This is the first post and this will just basically be an introduction to the site, so what will be on this site? Well, what i aim to do is find questions and answer them, then you can read them and then you have a deeper understanding of our world or universe. So what kind of questions will I be answering? I will be answering all kinds of questions the revolve around science and that will include: chemistry, biology and physics. I will not just answer the questions that I find, I will also answer questions that you guys have and if you have a question that you would like me to answer then send me a message at camtasia1802@gmail.com and I will answer your question.

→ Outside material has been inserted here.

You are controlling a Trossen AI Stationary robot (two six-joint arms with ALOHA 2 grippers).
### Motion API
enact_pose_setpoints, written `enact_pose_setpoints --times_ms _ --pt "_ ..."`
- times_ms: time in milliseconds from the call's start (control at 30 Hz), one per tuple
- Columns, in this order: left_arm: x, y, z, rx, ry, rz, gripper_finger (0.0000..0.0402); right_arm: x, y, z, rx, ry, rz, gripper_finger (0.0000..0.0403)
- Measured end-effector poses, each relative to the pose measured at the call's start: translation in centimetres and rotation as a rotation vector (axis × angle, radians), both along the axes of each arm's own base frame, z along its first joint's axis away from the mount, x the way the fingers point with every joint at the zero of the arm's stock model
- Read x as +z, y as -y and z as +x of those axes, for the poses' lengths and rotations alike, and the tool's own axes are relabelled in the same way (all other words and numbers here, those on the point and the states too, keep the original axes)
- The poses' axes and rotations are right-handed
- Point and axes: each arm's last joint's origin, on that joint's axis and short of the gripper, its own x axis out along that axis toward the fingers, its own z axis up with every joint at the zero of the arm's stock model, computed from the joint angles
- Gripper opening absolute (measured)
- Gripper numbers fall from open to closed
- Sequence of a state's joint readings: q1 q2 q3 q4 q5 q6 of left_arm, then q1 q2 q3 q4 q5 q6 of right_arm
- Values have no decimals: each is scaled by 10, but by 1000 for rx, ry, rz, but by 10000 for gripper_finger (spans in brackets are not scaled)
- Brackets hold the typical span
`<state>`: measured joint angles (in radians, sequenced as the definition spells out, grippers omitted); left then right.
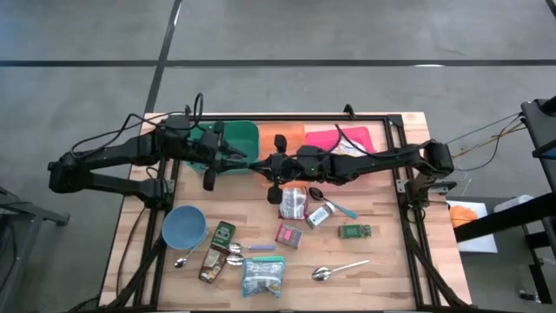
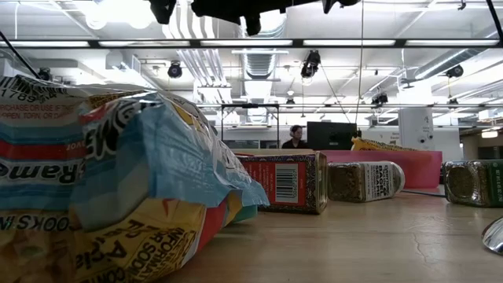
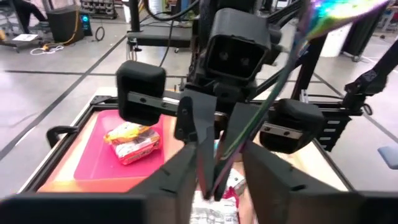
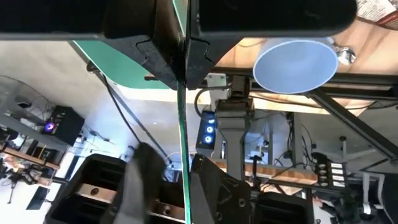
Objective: Pick & Place Food Item
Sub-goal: Put the blue spoon into the green bin
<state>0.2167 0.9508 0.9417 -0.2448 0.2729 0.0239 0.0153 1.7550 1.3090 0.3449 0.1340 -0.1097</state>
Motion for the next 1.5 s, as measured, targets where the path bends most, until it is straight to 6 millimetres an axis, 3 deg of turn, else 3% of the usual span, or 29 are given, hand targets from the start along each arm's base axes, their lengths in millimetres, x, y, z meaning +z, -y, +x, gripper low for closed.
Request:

Thank you for reading and I hope you have a great day, until the next time.

wlecome

How do glasses work?

Hey guys, me again, you know, the cringey (that’s not an actual word by the way) opener guy. Anyway a nice and simple post today, or what’s left of today. So I will be discussing how glasses work. Glasses’ primary function are to help you see, now I say that, but it’s actually their only function. But how do they do it, how do they help you to see?

So first of all, to know how glasses help you to see, we first need to know why people struggle to see. In the back of your eye ball you have something known as a retina and this contains cells called cones and rods, cones sense colour and rods sense how dim something is. Now the reason people struggle to see and view things as being blurred is because the light is not focusing on the retina properly. This can happen for many different reasons as the eye is shaped very specifically and any change can cause you to have blurred sight.

So the simple answer is that glasses bend the light back onto the retina and this restores your vision. Now I can’t actually get into much detail about how this process works because it involves specific measurements and a lot of maths, but the basic premise is that the light is bent and focused back on your retina.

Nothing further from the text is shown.